When you reach the line containing "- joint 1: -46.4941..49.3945" in the entries below, start writing out each line exactly, and stop after the line containing "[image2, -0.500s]".
▼
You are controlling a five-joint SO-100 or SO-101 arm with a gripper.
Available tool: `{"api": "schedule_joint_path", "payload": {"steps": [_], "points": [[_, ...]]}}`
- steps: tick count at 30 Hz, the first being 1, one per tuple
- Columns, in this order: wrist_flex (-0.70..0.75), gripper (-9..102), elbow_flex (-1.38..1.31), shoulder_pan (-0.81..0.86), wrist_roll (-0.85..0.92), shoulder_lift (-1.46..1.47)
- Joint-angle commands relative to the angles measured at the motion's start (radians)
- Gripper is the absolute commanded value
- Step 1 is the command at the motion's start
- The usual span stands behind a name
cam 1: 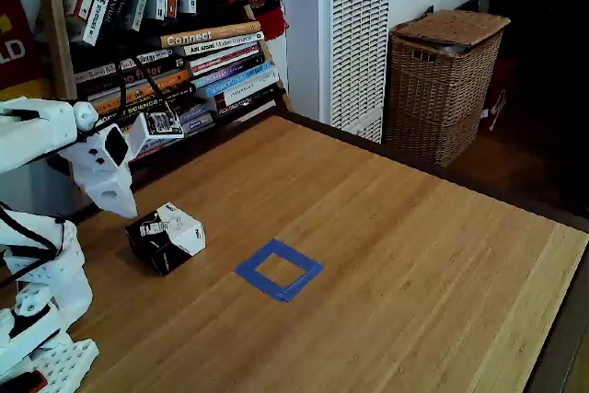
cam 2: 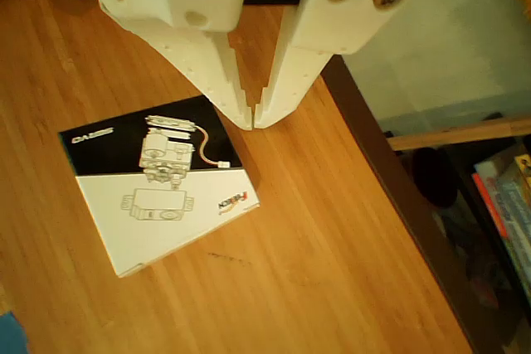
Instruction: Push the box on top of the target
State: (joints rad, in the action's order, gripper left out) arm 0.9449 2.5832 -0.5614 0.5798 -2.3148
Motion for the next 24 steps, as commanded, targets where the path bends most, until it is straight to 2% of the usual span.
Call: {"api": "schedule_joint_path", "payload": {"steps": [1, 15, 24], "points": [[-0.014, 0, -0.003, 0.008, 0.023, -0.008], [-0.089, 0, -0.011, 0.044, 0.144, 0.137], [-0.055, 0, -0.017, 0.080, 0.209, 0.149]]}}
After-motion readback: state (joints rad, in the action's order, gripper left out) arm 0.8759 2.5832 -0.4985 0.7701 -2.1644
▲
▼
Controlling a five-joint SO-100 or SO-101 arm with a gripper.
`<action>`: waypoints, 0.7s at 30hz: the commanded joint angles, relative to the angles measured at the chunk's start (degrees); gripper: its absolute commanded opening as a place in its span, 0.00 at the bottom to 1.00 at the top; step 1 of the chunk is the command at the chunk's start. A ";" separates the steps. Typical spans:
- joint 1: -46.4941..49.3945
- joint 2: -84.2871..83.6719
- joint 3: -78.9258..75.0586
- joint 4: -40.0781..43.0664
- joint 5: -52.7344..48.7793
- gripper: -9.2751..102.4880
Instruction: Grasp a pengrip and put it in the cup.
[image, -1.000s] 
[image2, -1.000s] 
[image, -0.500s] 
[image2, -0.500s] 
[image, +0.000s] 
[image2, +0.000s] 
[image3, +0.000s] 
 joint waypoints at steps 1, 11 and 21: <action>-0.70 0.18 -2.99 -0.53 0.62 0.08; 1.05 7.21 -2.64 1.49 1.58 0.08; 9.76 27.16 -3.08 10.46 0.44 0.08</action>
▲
> TASK SOLUTION:
- joint 1: -46.4941..49.3945
- joint 2: -84.2871..83.6719
- joint 3: -78.9258..75.0586
- joint 4: -40.0781..43.0664
- joint 5: -52.7344..48.7793
- gripper: -9.2751..102.4880
Instruction: Grasp a pengrip and put it in the cup.
[image, -1.000s] 
[image2, -1.000s] 
[image, -0.500s] 
[image2, -0.500s] 

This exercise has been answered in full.